AFTER image of the FILESTREAM may not be stable since in some cases it may be actively being written by other non-transactional updates at the same time (due to the sharing modes permitted in the File system access).
Abnormal termination of Win32 handles, like explicit killing of Win32 handles by an admin OR a database crash, will not execute user triggers during the recovery operations, even though the FILESTREAM content may have been changed by the abnormally terminated Win32 application.
A view can be created on a FileTable as on any other table. However the following considerations apply to a view created on a FileTable:
View will not have any FileTable semantics. i.e. the columns in the view (including File Attribute columns) behave just like normal view columns without any special semantics and same is true for rows representing Files/directories.

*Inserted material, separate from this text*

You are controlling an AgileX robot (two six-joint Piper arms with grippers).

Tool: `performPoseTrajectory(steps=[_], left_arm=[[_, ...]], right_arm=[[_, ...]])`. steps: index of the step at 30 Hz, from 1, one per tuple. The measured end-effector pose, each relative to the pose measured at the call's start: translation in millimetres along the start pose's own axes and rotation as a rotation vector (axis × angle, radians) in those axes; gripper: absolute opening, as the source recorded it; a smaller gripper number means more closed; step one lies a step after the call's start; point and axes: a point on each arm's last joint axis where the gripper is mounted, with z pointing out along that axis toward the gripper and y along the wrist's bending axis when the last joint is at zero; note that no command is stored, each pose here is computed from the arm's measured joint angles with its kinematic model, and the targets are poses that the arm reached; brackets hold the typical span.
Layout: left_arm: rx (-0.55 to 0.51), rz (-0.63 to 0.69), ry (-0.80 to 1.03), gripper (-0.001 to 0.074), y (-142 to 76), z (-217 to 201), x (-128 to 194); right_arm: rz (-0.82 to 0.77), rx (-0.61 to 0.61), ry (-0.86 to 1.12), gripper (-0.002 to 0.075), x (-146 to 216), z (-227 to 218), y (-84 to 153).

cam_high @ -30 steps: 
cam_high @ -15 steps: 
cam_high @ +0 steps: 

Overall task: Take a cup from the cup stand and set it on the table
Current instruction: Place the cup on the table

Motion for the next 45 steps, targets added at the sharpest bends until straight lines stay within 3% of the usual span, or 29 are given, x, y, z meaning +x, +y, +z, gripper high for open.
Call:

View may be updateable based on the “updateable view” semantics, but the underlying table constraints can reject the updates just like in the table.
File path for a file can be visualized in the view by adding it as an explicit column in the view. For example:
CREATE VIEW MP3FILES AS SELECT column1, column2, …, GetFileNamespacePath() AS PATH, column3,… FROM Documents
Currently Indexed views cannot include FILESTREAM columns or computed/persisted computed columns that depend on the FILESTREAM columns. This behavior remains unchanged with views defined on the FileTable also.
Read Committed Snapshot Isolation (RCSI) and Snapshot Isolation (SI) rely on the ability to have a snapshot of the data available for readers even when update operations are happening on the data. However FileTables allow non-transactional write access to Filestream data. As a result, the following restrictions apply to the use of these features in databases that contain FileTables:
A database that contains FileTables can be altered to enable RCSI/SI.
When non_transactional access is set to FULL for the database, then a transaction running under RCSI or SI has the following behavior:
Any Transact-SQL reads of the FileTable file_stream column fail. INSERT and UPDATE to the column still succeed, as long as they do not read from the file_stream column.
If the Transact-SQL statement specifies READCOMMITTEDLOCK table hints, the reads succeed, and take locks on the rows, rather than use row versioning.
Transacted Win32 FileStream open requests also fail.
Non-transacted FileTable Win32 access succeeds. All internal queries done by FileTable are not affected.
Fulltext indexing always succeeds, no matter what the database options are (READ_COMMITTED_SNAPSHOT or ALLOW_SNAPSHOT_ISOLATION).
The same considerations apply to readable secondary databases as to snapshots, as described in the preceding section, Snapshot Isolation and FileTables.
The FILESTREAM feature on which the FileTable feature depends requires some configuration outside of the database. Therefore a database that uses FILESTREAM or FileTable is not fully contained.
You can set database containment to PARTIAL if you want to use certain features of contained databases, such as contained users. In this case, however, you must be aware that some of the database settings are not contained in the database and are not automatically moved when the database moves.